For the charge of adrenaline I would’ve got, had I seen you? So you would see me and feel something?

Who knows.

But, you see, over the past few weeks – almost a year later exactly – it has occurred to me that I did love you; something I have not admitted to myself for a very long time.

I loved you and, worse, – sometimes – I miss you.

It’s the most ridiculous fucking thing in the whole fucking world.

You packed – dumped – all my belongings into garbage bags. You threatened me. You threatened my friends. You spat on me. You bruised my collar bone. You used me. You took advantage of my – admittedly naïve – generosity. You viciously insulted every part of me from my heart to my cunt.

(That was the word you used in that particular verbal attack. To this day I feel horrifically insulted by that accusation above all the others. Here I am writing a letter you will never see and I can’t even bring myself to repeat it. So congratulations, it had the effect you desired; it hurt me and scarred my psyche and I’m now completely paranoid about a part of me, which I hadn’t much thought about the attractiveness or unattractiveness of before. You have managed to make all my sexual encounters since a much more fraught and self-conscious adventure for me.)

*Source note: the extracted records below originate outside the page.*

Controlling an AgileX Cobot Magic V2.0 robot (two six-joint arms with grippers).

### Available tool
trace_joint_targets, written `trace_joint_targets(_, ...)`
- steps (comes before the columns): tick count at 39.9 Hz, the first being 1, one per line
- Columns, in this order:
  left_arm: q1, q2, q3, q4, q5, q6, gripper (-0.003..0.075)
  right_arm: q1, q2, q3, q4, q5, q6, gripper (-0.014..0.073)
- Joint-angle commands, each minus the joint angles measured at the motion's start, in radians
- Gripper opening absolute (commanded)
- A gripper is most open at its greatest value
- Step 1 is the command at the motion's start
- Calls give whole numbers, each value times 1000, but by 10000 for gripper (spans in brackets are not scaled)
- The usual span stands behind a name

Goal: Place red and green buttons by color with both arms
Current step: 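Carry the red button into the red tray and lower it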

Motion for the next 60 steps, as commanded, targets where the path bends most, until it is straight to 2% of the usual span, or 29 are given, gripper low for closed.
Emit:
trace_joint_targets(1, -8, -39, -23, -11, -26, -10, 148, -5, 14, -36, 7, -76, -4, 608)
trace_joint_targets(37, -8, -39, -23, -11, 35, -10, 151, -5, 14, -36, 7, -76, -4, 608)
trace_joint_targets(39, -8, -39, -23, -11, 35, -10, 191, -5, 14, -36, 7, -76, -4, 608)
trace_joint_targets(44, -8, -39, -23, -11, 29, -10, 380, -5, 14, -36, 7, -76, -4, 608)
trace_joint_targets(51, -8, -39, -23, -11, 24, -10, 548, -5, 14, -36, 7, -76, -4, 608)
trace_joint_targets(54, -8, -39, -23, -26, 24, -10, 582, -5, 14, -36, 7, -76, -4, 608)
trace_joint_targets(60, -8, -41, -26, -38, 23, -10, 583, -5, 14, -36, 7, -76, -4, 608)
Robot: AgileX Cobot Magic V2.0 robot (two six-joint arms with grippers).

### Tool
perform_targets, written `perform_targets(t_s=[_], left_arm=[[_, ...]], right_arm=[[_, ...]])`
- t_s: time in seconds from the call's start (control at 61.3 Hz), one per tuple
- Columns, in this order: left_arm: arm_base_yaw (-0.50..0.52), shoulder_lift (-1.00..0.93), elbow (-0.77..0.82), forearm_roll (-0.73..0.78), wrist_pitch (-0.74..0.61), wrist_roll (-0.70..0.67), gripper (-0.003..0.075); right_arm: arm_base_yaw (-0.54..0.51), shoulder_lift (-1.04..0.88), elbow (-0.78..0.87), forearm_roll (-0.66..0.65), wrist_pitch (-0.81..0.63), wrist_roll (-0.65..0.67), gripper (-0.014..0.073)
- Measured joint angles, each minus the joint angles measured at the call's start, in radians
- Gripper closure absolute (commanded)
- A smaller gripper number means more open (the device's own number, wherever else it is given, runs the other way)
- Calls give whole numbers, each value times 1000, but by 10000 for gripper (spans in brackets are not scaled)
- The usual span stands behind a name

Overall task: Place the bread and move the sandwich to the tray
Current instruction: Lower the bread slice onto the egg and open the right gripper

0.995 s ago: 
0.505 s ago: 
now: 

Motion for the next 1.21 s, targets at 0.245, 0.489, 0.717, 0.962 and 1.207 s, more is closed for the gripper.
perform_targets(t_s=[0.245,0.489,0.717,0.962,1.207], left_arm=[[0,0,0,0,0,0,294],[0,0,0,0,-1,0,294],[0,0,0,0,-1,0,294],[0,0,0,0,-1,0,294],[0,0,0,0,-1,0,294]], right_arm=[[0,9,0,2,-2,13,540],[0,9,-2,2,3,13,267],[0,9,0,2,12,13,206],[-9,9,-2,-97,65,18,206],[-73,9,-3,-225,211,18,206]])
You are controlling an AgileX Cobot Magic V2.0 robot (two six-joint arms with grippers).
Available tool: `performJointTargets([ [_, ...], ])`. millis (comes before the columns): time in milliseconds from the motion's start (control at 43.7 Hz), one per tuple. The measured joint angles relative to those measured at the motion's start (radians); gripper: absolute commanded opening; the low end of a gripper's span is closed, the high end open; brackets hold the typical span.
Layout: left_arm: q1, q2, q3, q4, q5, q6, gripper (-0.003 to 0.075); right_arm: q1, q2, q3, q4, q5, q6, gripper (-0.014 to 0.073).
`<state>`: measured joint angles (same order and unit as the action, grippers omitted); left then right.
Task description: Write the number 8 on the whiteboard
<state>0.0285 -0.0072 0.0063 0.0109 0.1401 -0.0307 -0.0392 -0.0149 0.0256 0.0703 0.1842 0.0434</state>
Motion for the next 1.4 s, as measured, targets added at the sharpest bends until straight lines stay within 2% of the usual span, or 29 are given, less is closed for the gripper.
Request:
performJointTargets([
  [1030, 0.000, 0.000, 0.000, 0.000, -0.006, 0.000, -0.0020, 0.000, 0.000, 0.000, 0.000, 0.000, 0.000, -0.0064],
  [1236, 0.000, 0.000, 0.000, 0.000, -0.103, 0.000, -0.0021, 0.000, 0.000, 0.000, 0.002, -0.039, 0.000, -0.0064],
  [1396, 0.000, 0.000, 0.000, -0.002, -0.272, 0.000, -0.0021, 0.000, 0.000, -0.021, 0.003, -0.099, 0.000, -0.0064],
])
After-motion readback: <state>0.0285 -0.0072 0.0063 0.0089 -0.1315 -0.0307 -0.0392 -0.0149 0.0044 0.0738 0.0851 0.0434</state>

You shoved me across rooms. You rubbed my dogs face into the ground. You threatened to release the dogs onto the street. You spread vicious lies that hurt me and others.

(For the record, I have corrected those people who have come to me believing I left you for my ex-husband as you have told them. You and I know that he is in a happy relationship, that I am happy for him and that no other party played any part in me – eventually – leaving you)

You manipulated a counsellor into telling me it was safe to come back to you.

And yet…

And yet.

And yet there is the way you would say, “Oh, that’s so beautiful”.

You’d say it talking about food we had prepared, or art we were viewing, or a piece of clothing that I was trying on for you. About the sex we were having or about the clean new cotton sheets we were having it on. About sunsets and travel plans and fresh food from the market. Even about me, sometimes.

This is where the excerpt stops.